For the doctors - that is the “generalists”, the individual doctors who constitute the front line and the mass of the troops in the battle against illness - this “grave crisis” is grave indeed. Within 2 years, unless something gives, it is altogether possible that there will be no more generalists in France. Not only are there not enough young people who want to work in this field, not only are generalists disappearing into retirement as fast as they can, not only are there whole regions of France where there is already an alarming lack of them, but those remaining are deserting the field “en masse” to take posts in the public system. There, instead of working 80 hours weeks, instead of having state-designated duty nights, instead of earning tiny state-regulated fees for specific medical acts which they are obliged to pile up and account for in order to be paid, instead of being ordered onto the carpet and interrogated by supervising magistrates every time they happen to prescribe too much of this, or not enough of that, instead of seeing what they do earn drained away in taxation which often tops 50%, instead of continuing to stagger under a quickly growing mass of regulation and bureaucratic obligation of all sorts impossible for an individual to bare, and hardly easier for doctors grouped in clinics which can afford to share a secretary, instead of all this, they will work 35 hours a week, take home a salary, and say goodbye to all that.

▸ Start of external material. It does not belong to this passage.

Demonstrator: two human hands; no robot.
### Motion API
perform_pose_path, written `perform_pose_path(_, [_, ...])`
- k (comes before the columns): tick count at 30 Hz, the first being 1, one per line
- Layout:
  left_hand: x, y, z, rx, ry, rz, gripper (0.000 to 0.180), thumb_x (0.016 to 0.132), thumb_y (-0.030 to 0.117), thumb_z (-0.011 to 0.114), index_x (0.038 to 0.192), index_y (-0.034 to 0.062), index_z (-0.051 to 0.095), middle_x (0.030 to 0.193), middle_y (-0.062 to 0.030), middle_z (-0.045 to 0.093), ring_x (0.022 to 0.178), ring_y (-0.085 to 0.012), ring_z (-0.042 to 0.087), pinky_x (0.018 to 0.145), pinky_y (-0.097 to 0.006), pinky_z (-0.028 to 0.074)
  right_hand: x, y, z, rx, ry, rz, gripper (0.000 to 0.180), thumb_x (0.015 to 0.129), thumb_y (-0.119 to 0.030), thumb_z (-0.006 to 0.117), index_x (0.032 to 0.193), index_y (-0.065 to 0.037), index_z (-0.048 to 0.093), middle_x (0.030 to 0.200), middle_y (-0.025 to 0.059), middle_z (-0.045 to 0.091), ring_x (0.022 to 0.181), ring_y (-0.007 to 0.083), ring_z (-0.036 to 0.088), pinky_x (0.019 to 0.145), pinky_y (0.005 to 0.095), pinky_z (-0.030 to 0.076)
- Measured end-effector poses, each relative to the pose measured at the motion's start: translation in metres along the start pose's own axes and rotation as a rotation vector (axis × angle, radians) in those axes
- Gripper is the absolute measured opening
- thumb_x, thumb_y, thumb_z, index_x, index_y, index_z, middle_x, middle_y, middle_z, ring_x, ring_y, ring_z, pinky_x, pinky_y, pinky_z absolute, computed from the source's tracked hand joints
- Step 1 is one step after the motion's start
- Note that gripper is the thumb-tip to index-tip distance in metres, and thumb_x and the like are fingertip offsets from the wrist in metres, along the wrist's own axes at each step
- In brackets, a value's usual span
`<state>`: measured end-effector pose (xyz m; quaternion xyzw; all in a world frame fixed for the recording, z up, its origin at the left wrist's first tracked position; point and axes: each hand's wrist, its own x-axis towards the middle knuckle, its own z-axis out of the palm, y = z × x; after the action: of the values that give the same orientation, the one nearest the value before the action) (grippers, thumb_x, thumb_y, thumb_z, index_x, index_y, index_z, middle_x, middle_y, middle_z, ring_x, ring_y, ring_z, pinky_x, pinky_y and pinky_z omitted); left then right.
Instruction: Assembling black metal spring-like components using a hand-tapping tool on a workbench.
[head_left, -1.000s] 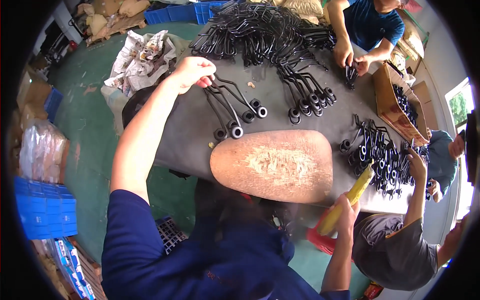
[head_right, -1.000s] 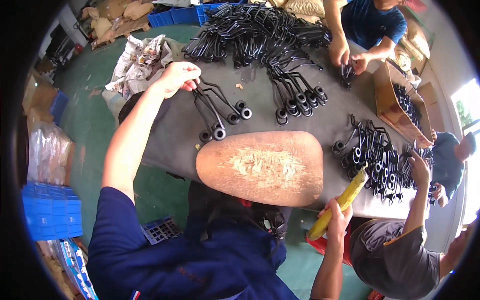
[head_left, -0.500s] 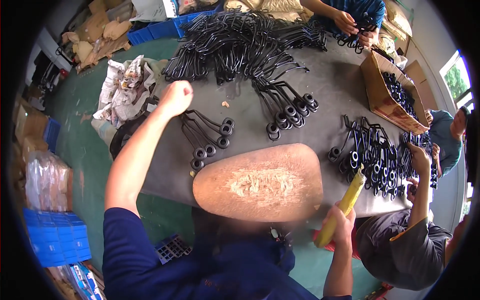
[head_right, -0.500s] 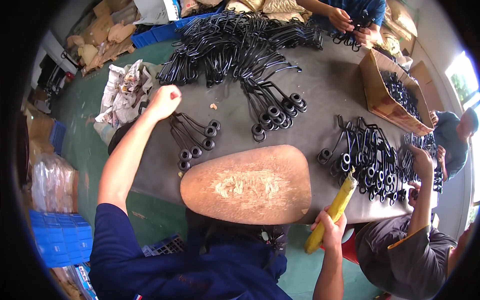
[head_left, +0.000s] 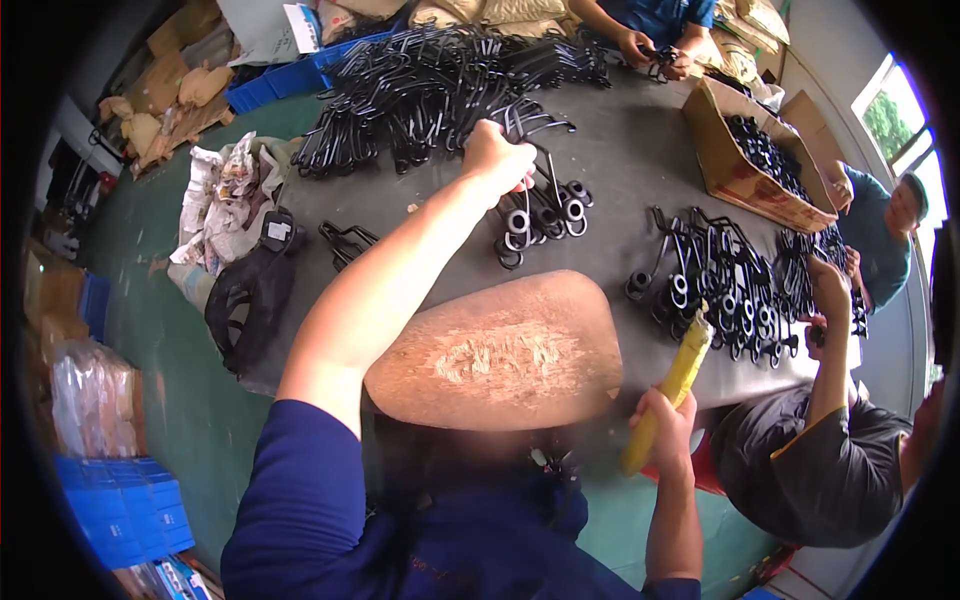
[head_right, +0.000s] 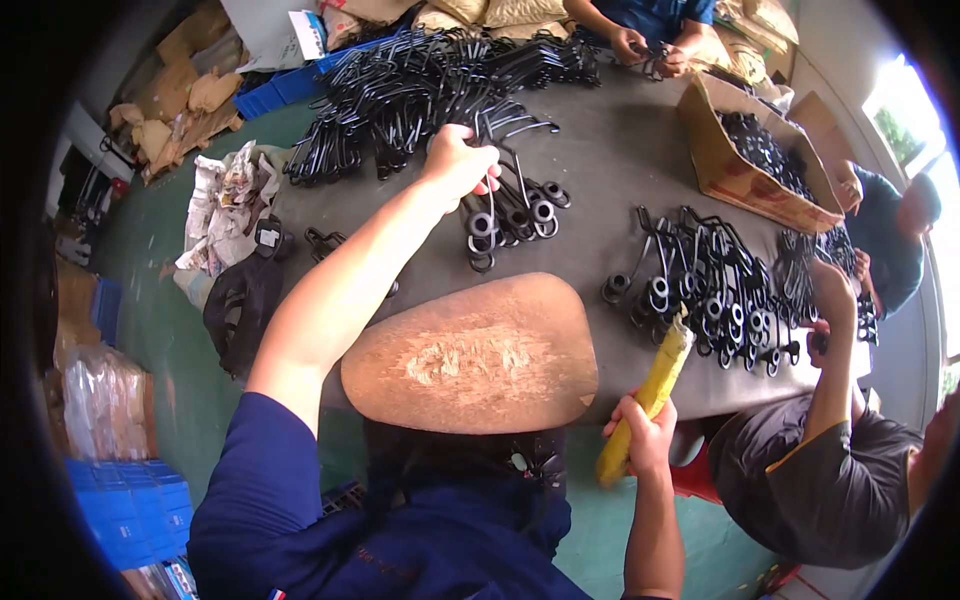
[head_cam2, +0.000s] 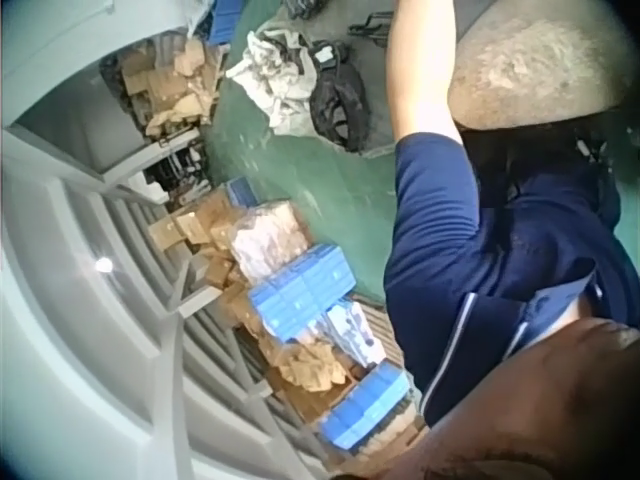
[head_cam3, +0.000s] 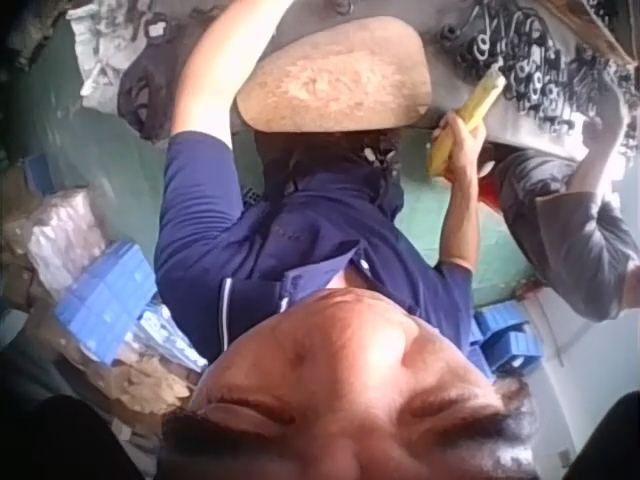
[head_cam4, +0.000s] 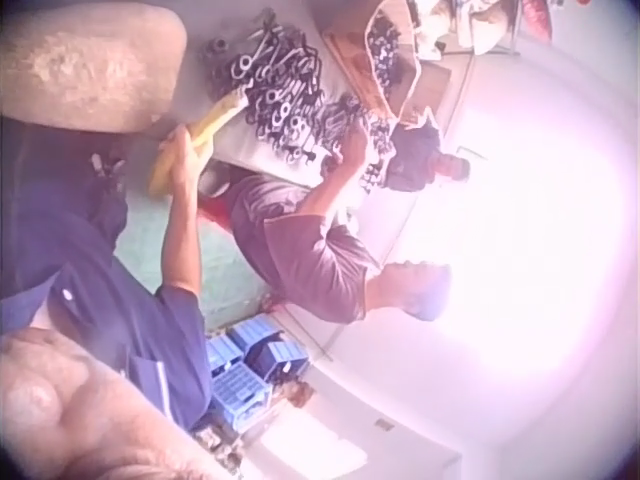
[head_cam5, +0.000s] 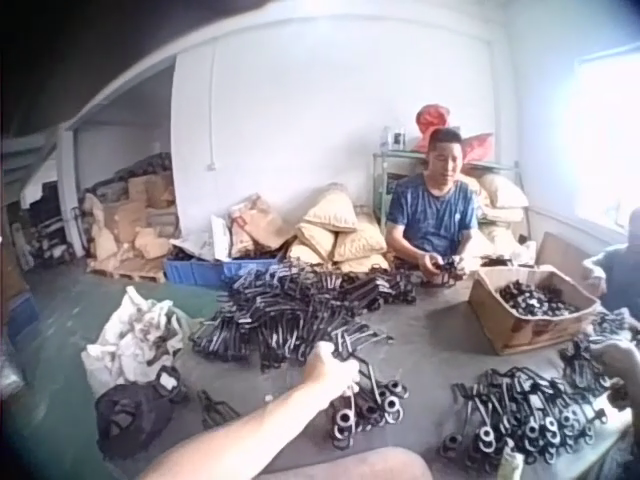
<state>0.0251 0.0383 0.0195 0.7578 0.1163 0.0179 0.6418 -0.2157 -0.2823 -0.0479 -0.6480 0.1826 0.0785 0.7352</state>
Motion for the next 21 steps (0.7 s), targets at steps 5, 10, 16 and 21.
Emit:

The consequence? Front line French health care will soon occur in “emergency rooms” only, emergency rooms already absurdly overburdened. The system will shrivel into a sclerotic inefficiency which, however, can be ignored by the public “health care givers” and their administrators, who will have no obligations beyond their employment contracts, and budgetary relation with the state. It’s not that the French doctors are not alarmed about this but they are only human. Thier energy and thier nerves have limits. Their suicide rate has reached a new high.
And what will happen to “health care”? Need I go into details?